## Work instruction
Here is a block of entries. Write out its lines exactly, from the first through the one containing "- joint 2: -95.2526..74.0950".
Top of Data to use
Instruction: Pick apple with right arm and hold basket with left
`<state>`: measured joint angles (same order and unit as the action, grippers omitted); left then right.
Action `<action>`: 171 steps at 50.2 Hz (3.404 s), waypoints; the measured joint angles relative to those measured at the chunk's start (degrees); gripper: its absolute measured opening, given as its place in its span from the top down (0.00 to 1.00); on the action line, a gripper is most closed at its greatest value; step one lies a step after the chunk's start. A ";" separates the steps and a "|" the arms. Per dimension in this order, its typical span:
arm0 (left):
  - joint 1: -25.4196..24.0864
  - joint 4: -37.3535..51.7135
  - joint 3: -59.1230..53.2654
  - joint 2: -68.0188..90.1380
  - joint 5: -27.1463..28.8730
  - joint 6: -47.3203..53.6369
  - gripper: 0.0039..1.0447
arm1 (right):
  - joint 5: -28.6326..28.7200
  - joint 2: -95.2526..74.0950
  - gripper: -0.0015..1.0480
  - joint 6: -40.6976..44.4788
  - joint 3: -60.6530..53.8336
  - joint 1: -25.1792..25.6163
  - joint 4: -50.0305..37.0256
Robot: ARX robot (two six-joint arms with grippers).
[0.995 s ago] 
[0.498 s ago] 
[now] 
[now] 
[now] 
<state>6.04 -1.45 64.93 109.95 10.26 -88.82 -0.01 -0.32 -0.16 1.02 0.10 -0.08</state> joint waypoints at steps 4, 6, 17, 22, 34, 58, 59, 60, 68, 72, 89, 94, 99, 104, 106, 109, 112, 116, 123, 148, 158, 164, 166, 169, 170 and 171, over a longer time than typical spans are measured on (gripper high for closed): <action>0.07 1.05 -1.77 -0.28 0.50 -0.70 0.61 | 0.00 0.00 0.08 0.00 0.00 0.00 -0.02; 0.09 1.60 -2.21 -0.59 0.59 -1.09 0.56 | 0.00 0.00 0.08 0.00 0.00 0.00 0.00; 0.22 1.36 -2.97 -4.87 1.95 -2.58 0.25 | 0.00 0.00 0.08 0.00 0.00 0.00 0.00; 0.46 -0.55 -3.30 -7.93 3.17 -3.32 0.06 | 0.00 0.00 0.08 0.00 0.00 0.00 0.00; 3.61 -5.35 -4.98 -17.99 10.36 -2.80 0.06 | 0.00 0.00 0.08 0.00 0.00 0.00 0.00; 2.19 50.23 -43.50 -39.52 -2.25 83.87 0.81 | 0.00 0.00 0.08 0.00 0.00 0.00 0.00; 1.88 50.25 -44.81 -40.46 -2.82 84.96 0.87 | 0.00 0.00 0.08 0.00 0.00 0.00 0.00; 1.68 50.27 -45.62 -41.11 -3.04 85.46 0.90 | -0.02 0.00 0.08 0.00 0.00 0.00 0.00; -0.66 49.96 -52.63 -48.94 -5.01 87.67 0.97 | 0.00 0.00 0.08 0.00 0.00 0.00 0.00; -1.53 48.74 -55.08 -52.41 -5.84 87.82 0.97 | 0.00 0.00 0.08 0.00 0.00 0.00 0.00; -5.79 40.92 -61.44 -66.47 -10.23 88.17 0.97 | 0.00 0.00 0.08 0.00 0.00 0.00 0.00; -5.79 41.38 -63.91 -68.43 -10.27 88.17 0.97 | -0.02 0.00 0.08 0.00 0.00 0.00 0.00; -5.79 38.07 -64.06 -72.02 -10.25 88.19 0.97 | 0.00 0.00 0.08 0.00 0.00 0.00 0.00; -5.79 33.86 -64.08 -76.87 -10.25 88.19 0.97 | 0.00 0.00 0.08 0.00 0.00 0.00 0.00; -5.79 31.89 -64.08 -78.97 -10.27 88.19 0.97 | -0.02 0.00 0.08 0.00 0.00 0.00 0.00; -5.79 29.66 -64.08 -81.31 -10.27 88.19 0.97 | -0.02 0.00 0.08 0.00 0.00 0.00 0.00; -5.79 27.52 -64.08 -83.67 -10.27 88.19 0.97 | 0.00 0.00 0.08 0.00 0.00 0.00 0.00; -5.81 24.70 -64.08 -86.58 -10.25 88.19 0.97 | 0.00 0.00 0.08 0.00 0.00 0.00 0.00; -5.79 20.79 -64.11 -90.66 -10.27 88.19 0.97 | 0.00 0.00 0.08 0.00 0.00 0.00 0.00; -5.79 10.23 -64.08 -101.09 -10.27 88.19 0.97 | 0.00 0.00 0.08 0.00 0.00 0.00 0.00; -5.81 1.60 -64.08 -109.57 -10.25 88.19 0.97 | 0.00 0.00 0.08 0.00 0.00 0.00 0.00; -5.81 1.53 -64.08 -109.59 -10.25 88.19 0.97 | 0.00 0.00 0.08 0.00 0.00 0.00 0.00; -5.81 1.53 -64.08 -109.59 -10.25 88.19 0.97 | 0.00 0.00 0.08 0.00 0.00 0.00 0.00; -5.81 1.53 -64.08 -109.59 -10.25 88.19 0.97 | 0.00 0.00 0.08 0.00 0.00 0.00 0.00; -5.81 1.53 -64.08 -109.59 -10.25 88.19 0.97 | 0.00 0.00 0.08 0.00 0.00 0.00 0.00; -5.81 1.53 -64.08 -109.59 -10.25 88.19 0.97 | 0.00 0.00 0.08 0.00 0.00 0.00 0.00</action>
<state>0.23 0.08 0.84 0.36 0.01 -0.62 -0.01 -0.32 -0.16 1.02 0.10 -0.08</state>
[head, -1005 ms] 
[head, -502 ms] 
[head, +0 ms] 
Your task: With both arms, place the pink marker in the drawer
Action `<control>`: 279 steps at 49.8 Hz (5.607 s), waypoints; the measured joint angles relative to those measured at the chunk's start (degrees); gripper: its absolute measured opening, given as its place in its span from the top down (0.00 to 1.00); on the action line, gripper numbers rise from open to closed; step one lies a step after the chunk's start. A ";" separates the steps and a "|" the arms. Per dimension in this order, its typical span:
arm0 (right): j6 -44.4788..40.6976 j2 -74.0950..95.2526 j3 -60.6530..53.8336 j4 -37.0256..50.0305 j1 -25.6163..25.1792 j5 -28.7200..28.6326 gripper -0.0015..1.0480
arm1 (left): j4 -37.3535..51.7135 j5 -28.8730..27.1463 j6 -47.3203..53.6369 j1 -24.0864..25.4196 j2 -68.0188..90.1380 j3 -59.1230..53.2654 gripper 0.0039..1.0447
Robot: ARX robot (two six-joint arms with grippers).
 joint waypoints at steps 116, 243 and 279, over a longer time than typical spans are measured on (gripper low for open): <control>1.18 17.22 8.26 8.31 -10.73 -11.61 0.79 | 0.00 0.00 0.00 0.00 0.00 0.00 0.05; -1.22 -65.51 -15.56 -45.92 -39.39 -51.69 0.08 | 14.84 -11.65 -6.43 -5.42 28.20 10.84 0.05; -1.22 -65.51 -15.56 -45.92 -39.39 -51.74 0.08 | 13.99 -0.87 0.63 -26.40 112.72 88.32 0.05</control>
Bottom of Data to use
## Response for this exercise
Instruction: Pick apple with right arm and hold basket with left
`<state>`: measured joint angles (same order and unit as the action, grippers omitted); left then right.
Action `<action>`: 171 steps at 50.2 Hz (3.404 s), waypoints; the measured joint angles relative to those measured at the chunk's start (degrees); gripper: its absolute measured opening, given as its place in its span from the top down (0.00 to 1.00); on the action line, a gripper is most closed at its greatest value; step one lies a step after the chunk's start. A ";" separates the steps and a "|" the arms. Per dimension in this order, its typical span:
arm0 (left):
  - joint 1: -25.4196..24.0864
  - joint 4: -37.3535..51.7135
  - joint 3: -59.1230..53.2654
  - joint 2: -68.0188..90.1380
  - joint 5: -27.1463..28.8730
  - joint 6: -47.3203..53.6369
  - gripper: 0.0039..1.0447
arm1 (right):
  - joint 5: -28.6326..28.7200
  - joint 2: -95.2526..74.0950

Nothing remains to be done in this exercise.